The other great American dictionaries are the “Century Dictionary", first completed in 1891; “Funk and Wagnalls New Standard Dictionary", first completed in 1895; the “Random House Dictionary of the English Language", completed in 1967; “The Heritage Illustrated Dictionary of the English Language", first published in 1969, and C.L. Barnhart’s “The World Book Dictionary” presenting a synchronic review of the language in the 20th century. The first three continue to appear in variously named subsequent editions including abridged versions.
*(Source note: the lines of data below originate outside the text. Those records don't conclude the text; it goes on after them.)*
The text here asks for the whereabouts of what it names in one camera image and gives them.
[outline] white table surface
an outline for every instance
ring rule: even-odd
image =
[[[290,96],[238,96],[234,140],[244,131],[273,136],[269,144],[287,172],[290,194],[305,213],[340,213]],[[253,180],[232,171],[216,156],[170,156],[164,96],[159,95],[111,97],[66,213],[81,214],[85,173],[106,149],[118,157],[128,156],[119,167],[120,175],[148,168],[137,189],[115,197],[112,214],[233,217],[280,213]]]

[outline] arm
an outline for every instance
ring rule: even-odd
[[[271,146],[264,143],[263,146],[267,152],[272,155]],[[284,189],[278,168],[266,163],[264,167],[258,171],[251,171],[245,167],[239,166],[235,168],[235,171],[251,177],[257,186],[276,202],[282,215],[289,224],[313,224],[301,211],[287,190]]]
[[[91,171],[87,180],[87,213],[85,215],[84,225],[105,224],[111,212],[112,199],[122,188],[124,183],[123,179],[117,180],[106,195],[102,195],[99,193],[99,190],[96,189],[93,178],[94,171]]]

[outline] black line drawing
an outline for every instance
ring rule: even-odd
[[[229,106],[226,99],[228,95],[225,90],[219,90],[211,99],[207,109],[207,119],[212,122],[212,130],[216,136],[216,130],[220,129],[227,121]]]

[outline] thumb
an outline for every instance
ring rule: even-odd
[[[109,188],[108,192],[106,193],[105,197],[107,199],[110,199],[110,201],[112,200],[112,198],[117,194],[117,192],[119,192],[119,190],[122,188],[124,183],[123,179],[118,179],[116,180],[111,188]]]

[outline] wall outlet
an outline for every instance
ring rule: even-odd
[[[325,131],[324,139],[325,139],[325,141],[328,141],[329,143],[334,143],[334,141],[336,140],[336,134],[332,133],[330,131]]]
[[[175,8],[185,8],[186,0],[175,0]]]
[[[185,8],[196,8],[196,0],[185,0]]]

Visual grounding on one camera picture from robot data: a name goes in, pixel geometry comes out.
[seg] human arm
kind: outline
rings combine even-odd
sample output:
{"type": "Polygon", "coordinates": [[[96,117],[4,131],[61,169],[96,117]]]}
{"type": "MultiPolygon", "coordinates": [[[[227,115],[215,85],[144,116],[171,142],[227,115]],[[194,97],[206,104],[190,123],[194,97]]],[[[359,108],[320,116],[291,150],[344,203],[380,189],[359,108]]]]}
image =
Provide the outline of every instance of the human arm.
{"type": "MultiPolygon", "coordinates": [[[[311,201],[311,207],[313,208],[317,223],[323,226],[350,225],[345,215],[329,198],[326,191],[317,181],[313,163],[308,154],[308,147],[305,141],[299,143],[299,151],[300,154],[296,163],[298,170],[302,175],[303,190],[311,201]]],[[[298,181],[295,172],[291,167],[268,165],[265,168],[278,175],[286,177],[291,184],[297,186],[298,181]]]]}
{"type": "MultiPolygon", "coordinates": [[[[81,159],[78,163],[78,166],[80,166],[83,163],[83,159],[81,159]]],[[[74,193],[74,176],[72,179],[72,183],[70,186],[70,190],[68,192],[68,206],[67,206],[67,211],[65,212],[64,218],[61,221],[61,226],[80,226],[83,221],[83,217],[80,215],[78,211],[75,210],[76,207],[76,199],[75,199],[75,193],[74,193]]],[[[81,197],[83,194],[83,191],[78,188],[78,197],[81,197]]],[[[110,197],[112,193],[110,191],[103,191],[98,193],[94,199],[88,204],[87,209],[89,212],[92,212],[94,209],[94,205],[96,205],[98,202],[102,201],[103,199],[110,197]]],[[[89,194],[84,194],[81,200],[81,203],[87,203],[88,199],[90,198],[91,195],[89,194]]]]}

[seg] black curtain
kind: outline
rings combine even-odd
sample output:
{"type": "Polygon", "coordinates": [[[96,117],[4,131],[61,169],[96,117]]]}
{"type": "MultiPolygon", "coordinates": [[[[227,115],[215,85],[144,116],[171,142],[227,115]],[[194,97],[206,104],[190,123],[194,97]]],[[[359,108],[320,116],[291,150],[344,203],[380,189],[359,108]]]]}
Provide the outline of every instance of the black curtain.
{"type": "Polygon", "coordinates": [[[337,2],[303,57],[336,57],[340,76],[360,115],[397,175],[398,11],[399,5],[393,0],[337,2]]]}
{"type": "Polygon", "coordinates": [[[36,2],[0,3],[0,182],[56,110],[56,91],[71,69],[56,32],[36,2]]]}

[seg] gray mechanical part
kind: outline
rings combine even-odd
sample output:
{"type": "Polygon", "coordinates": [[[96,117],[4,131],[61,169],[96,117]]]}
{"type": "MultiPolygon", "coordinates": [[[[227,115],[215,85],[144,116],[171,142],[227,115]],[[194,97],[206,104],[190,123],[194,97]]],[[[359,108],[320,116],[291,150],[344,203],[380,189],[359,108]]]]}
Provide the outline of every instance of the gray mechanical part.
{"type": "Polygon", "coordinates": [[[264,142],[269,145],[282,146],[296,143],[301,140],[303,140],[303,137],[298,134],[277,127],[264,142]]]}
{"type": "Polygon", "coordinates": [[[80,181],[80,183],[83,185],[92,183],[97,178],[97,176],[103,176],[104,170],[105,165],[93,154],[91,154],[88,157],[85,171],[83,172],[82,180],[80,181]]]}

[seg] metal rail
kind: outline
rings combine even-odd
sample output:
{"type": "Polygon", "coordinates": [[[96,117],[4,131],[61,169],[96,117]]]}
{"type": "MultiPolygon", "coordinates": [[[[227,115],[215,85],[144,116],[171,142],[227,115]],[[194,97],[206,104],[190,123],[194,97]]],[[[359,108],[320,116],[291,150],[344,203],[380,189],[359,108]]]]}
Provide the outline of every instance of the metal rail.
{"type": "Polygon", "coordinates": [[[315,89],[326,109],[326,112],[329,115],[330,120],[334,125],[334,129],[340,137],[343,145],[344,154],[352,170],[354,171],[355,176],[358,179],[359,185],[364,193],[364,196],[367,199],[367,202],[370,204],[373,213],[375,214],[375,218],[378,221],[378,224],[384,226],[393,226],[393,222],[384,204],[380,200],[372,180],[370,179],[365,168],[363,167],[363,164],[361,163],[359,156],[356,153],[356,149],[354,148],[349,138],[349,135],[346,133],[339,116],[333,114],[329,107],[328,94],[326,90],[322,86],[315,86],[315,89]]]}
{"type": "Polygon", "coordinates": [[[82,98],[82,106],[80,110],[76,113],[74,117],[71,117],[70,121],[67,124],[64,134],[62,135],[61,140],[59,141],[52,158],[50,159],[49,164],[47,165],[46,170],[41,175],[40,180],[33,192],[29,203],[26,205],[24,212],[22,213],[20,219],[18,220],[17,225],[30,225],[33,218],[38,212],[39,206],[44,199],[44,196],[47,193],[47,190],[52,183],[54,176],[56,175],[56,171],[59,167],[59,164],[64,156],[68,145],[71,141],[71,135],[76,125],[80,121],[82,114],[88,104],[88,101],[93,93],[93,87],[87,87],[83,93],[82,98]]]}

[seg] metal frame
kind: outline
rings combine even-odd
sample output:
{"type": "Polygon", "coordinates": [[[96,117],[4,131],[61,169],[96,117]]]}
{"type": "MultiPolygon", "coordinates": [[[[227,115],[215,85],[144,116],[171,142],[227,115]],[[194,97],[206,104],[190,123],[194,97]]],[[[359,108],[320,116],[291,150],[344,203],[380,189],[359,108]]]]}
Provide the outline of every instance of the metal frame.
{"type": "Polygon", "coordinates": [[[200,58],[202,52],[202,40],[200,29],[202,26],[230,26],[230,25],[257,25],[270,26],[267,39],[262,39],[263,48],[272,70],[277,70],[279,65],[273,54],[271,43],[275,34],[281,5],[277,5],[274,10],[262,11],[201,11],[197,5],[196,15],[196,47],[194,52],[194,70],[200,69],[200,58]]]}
Many small handy popular dictionaries for office, school and home use are prepared to meet the demand in reference books on spelling, pronunciation, meaning and usage.

What’s in an entry

· Spelling: the headword indicates the normal spelling, but any variations will follow

· Pronunciation: within rounded () or slash // brackets, together with any variations

· Inflections: if these are formed irregularly or occasion some spelling adjustment such as doubling of consonants, dropping of ‘e’ or changing ‘y’ to ‘i’

· Word class: usually indicated by conventional abbreviations, ‘n’ for noun, ‘adj’ for adjective, etc.; verbs are also marked for ‘transitive’ (vt) or ‘intransitive’ (vi)

• Senses (значения): where a lexeme has more than one meaning, each sense is usually numbered; where a sense, or group of senses belong to a different word class or subclass, this is indicated before the sense(s) concerned

• Definition: each sense is given a definition, which is an explanation of its meaning

· Examples: where the elucidation of a sense benefits from an illustrative phrase or sentence, usually given in italic type

• Usage: where a sense is restricted in its contexts of use, an appropriate label precedes the sense concerned; if the restriction applies to all the senses of a lexeme, the label precedes any of the senses

· Run-ons: undefined derivatives (with a word class label), idioms, phrasal verbs (if they are not included as headwords), usually in bold type

• Etymology: conventionally in square brackets as the final item in the entry

Learner’s lexicography

Learner lexicography has as its objective to develop principles that help practitioners to produce lexicographic tools that fulfil the needs of specific types of users in specific types of situations in the real world. Furthermore, lexicography has to be measured on the basis of the methods used to achieve the objective. The dictionary should be analysed in terms of three significant features, namely its functions, data and structures, as this strengthens the basis of learner lexicography because it leads to a proper study and understanding of the competences and needs of learners. Finally, the modern theory of dictionary functions encourages theoretical and practical lexicographers to adopt a new way of thinking when planning and compiling learner's dictionaries.

LG and other branches of science

LG and Phonetics. A word is then association of a given group of sounds with the given meaning (tip-top). A word unity is conditioned by a number of phonological units. Phonemes follow each other in a fixed sequence (tip-top)/ the discrimination between words may be based upon stress (‘im’port). Stress also distinguishes compounds from homonymies of the group (blackbird – black bird). Phonetics helps in the studying of synonyms, homonyms, polysemy.

LG and Stylistics. The problem of meaning, connotations, synonymy, functional differention of the vocabulary according to the sphere of communication and some issues.

LG and Grammar are connected in the object of their study. Even isolated words bare a definite relation to the grammatical system, because they belong to some part of speech & conform to some lexical, grammatical characteristics of the word class to which they belong. The ties between lexicology and grammar are particularly strong in the sphere of word formation. The characteristic features of English word building, the morphological structure of the English word are depended on the peculiarity of the grammatical system.

LG and Social Linguistics SL is the branch of Linguistics dealing with the causal relations between the way a word develops and facts of social life. The changes of the language are due to the linguistic and extra linguistic courses, or to a combination of both.